4 responses to “The sleeping mat : the Karrimat story”

  1. Calum Munro says:

    What a lovely history of the Karrimat! I still have bits of the first white one that I bought at Glenmore Lodge in 1972 whils on my MLT Summer (in in late October) training. They are always down the back of a sac in case I need to sit out or bivi.Numerous others have comforted my kids and I over the years.

    I suspect that the inflatable boats that you are mentioning were not used by Sir John Franklin but were actually used by Dr John Rae during his explorations to solve the mystery of what happened to Franklin. I saw what is reputed to be the last surviving example of the boats in Kirkwall Museum during a visit earlier this Spring. The story of John Rae is well worth looking up. A man who learnt from the Native Peoples who to travel and survive in Arctic Canada. But was vilified by the British Establishment for believing what these peoples told him about the tragic fate of the Franklin Expedition. The stories of the Native Peoples have subsequently been proven accurate by scientific and archaeological research. Franklin was wrongly lauded by the same Establishment as the discoverer of the North West Passage. Rae actually made the ling and Roald Amundsen mde the first through journey of the whole route on the Gjoa in 1905

    • Mary Rose says:

      Thank you so much for this. Yes I too saw the John Rae story in Kirkwall last year, he really is fascinating. The reference to Franklin came from an article on the history Macintosh D.W.F Hardie, The Macintoshes and the origins of the Chemical Industry’, Chemical and Industry, June 1952, 606-13. The article also refers to use of rubberised fabric by Parry on his NW passage attempts, also in the 1820s.Rae was indeed a fascinating guy with a real understanding of both polar travel and clothing and more important the Inuits, and he may well also have used Macintosh, though have found no reference.We cover the history of the building of knowledge of polar travel, starting with indigenous people in our book Invisible on Everest: innovation and the gear makers (2003). Thanks again so much for your enthusiasm for our Karrimat story.

  2. Geoff Caplan says:

    Great to hear the story from the horse’s mouth.
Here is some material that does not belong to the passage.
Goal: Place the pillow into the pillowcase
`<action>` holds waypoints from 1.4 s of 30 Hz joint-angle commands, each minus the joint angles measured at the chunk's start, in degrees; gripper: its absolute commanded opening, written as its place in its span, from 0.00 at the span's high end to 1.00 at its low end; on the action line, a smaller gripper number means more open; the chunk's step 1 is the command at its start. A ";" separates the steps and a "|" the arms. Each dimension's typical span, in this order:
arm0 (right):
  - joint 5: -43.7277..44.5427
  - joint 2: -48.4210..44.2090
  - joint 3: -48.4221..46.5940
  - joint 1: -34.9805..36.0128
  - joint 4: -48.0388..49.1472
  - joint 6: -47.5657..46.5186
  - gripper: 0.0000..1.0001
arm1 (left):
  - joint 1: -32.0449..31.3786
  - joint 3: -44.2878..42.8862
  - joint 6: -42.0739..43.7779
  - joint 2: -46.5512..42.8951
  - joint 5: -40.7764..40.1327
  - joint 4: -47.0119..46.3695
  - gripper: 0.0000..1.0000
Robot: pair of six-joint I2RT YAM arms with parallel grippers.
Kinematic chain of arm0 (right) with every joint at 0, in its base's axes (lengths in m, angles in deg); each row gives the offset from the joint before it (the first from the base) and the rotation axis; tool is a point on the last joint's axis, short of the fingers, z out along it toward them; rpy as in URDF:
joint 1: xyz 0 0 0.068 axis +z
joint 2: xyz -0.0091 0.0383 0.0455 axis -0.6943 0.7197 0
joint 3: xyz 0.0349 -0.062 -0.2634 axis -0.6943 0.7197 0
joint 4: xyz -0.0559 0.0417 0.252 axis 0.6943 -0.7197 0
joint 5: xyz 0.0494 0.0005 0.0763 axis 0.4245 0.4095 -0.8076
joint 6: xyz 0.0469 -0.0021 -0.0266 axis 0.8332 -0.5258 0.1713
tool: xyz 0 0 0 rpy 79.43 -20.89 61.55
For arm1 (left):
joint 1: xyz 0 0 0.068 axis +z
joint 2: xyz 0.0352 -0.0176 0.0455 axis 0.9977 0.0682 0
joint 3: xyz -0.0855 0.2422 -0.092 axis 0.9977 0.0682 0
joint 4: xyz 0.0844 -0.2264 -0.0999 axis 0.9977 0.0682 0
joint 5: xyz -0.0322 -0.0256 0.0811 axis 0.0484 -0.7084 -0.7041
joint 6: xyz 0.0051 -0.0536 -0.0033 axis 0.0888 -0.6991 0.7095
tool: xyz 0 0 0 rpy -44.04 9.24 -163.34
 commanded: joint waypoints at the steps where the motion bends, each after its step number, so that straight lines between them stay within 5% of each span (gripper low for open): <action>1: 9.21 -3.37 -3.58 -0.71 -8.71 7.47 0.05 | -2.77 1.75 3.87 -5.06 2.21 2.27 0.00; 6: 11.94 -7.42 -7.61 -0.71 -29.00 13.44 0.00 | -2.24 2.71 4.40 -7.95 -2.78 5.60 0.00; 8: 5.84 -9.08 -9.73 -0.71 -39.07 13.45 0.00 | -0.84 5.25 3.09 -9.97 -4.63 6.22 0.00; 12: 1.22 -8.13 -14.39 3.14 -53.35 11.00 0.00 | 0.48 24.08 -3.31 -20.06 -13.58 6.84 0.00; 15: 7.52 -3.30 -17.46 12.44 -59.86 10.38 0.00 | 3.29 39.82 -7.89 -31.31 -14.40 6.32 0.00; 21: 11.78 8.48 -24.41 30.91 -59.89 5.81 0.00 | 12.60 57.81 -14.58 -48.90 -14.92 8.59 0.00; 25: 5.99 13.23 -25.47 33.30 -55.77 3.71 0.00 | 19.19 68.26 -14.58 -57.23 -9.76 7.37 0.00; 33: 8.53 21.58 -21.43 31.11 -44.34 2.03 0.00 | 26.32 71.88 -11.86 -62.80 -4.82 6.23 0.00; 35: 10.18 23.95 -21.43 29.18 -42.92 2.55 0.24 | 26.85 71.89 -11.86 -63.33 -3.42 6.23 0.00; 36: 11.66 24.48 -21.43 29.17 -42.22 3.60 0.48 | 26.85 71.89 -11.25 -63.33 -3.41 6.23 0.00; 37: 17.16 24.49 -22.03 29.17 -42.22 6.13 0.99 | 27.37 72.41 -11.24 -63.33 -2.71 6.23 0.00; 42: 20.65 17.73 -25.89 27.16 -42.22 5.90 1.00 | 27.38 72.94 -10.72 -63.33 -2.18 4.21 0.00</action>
    I dropped into Tiso’s shop in Rodney St one day around ’68. You’d sent him up some white prototypes for a trial on Everest, and I managed to snag one that was surplus to requirements. It was irregularly shaped and a bit pock-marked, but worked so much better than the air mats we were using at the time!

    I still have it, and it’s still perfectly functional. That Evazote is pretty amazing stuff…

  3. Derek Brown says:

    I still have two yellow ones purchased around the time I started DofE in 1968 although it could have been slightly later that I bought them. Awesome kit and dependable.